Exercise: Reproduce the lines below exactly. Skip images.
******************************
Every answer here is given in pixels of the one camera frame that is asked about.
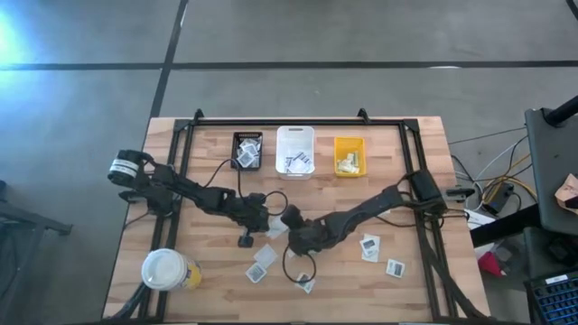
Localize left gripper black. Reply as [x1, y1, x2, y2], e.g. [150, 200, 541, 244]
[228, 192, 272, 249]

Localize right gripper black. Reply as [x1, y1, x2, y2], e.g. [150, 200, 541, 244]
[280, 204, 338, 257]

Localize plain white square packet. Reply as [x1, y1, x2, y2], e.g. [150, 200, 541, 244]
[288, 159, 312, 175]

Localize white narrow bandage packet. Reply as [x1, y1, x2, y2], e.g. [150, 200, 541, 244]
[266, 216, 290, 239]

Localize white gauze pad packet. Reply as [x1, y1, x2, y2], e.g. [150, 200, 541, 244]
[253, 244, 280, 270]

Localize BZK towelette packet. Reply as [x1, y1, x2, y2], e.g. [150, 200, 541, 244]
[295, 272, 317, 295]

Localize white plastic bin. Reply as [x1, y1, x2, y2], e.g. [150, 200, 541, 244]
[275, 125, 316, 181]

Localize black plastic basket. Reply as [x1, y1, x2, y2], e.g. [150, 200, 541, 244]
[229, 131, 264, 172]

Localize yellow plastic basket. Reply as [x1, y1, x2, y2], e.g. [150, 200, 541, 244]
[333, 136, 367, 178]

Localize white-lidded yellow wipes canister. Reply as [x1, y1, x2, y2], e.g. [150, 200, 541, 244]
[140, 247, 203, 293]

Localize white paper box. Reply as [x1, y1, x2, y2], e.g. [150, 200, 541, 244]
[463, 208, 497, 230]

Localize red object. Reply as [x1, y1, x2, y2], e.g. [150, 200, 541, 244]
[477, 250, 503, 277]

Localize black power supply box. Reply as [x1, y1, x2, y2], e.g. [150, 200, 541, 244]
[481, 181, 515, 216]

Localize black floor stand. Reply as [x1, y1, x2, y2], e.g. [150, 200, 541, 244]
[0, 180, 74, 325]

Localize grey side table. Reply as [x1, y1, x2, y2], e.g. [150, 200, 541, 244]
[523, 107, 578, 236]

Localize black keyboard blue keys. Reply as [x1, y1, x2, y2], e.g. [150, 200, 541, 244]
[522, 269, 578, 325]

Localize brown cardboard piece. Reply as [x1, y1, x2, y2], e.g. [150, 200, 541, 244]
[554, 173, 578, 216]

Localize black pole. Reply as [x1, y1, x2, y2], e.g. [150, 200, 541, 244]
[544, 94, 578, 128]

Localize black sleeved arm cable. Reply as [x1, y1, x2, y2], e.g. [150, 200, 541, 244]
******************************
Solved exercise:
Every answer here is given in pixels of the one camera frame that is asked about.
Localize left gripper black. Reply as [x1, y1, x2, y2], e.g. [150, 200, 541, 244]
[228, 192, 272, 249]

Localize right gripper black. Reply as [x1, y1, x2, y2], e.g. [150, 200, 541, 244]
[280, 204, 338, 257]

Localize plain white square packet. Reply as [x1, y1, x2, y2], e.g. [150, 200, 541, 244]
[288, 159, 312, 175]

Localize white narrow bandage packet. Reply as [x1, y1, x2, y2], e.g. [150, 200, 541, 244]
[266, 216, 290, 239]

Localize white gauze pad packet. Reply as [x1, y1, x2, y2], e.g. [150, 200, 541, 244]
[253, 244, 280, 270]

Localize BZK towelette packet. Reply as [x1, y1, x2, y2], e.g. [150, 200, 541, 244]
[295, 272, 317, 295]

Localize white plastic bin. Reply as [x1, y1, x2, y2], e.g. [150, 200, 541, 244]
[275, 125, 316, 181]

Localize black plastic basket. Reply as [x1, y1, x2, y2], e.g. [150, 200, 541, 244]
[229, 131, 264, 172]

Localize yellow plastic basket. Reply as [x1, y1, x2, y2], e.g. [150, 200, 541, 244]
[333, 136, 367, 178]

Localize white-lidded yellow wipes canister. Reply as [x1, y1, x2, y2], e.g. [150, 200, 541, 244]
[140, 247, 203, 293]

Localize white paper box. Reply as [x1, y1, x2, y2], e.g. [150, 200, 541, 244]
[463, 208, 497, 230]

Localize red object. Reply as [x1, y1, x2, y2], e.g. [150, 200, 541, 244]
[477, 250, 503, 277]

Localize black power supply box. Reply as [x1, y1, x2, y2], e.g. [150, 200, 541, 244]
[481, 181, 515, 216]

Localize black floor stand. Reply as [x1, y1, x2, y2], e.g. [150, 200, 541, 244]
[0, 180, 74, 325]

Localize grey side table. Reply as [x1, y1, x2, y2], e.g. [150, 200, 541, 244]
[523, 107, 578, 236]

Localize black keyboard blue keys. Reply as [x1, y1, x2, y2], e.g. [150, 200, 541, 244]
[522, 269, 578, 325]

Localize brown cardboard piece. Reply as [x1, y1, x2, y2], e.g. [150, 200, 541, 244]
[554, 173, 578, 216]

Localize black pole. Reply as [x1, y1, x2, y2], e.g. [150, 200, 541, 244]
[544, 94, 578, 128]

Localize black sleeved arm cable. Reply as [x1, y1, x2, y2], e.g. [150, 200, 541, 244]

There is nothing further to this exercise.